Hi Lea, I am a bit concerned, from a privacy point of view, that if you zoom in on the pins on the map it goes right down to a physical street address. While, in my case at least, this is not the correct one, I thought that it might have been more prudent to generalise the location to the nearest suburb centre or postcode. Some people might not want their physical address exposed and, also, others might not appreciate being approached on this basis if a nearby participant visited the ‘incorrect’ address, however well intentioned.
Thank you for your comment! We have just used city, state and zip to generate the location on the map. The location of the dot is centered on the zip code (an arbitrary place on the map). No physical addresses of our participants are exposed or shared with others.
Why is the map which is linked from the main page of the Rob Dunn Lab (which introduces/explains The Sourdough Project)
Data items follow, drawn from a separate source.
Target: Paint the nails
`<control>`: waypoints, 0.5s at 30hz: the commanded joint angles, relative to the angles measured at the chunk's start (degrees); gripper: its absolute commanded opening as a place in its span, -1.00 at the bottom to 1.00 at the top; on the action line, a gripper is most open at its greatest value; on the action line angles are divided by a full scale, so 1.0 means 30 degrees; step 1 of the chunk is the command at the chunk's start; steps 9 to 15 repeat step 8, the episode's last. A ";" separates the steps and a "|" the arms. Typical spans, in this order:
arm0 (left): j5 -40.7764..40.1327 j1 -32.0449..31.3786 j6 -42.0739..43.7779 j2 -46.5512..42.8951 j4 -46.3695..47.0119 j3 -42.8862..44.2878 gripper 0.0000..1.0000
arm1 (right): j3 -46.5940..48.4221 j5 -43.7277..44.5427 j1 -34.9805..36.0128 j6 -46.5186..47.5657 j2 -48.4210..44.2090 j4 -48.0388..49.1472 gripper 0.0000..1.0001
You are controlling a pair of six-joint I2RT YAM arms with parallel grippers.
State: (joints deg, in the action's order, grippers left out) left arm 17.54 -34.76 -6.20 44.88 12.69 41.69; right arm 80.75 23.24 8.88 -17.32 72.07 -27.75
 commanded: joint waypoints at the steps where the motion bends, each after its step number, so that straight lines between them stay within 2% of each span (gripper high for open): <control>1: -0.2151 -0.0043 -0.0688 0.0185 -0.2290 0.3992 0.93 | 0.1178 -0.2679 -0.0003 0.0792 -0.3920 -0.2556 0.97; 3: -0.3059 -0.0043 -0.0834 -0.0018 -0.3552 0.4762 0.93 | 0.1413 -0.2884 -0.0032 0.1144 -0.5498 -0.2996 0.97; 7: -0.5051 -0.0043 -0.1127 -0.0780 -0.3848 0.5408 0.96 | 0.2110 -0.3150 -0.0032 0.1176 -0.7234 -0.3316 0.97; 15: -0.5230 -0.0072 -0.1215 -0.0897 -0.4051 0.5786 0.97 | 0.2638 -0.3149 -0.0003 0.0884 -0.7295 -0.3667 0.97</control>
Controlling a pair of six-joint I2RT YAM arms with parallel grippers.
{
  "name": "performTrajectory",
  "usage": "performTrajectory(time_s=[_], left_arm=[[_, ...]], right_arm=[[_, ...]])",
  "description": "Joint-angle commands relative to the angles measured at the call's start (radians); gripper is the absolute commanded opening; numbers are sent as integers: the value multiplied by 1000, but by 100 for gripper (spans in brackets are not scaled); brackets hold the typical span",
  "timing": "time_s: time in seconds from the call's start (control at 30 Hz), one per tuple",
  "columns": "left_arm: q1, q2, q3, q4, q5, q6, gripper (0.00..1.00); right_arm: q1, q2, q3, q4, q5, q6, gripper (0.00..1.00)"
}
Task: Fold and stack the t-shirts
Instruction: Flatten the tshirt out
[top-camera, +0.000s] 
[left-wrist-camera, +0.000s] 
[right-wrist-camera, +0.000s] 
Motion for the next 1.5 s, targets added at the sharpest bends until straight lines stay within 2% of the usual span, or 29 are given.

https://www.google.com/maps/d/viewer?mid=1JT4BDmJL6Q-QMV06Zi8JmGbAjJg&ll=18.9779559711235%2C-116.49067890000003&z=2
not updated with the same information as the map available to the closed Facebook group? The last update was April 26 2017. Our passed-down starter is a big part of our family lore, and I’d like to share the map with family members who are not part of the closed Facebook group.
Thank you — great catch! We’ve replaced the link with the more updated one!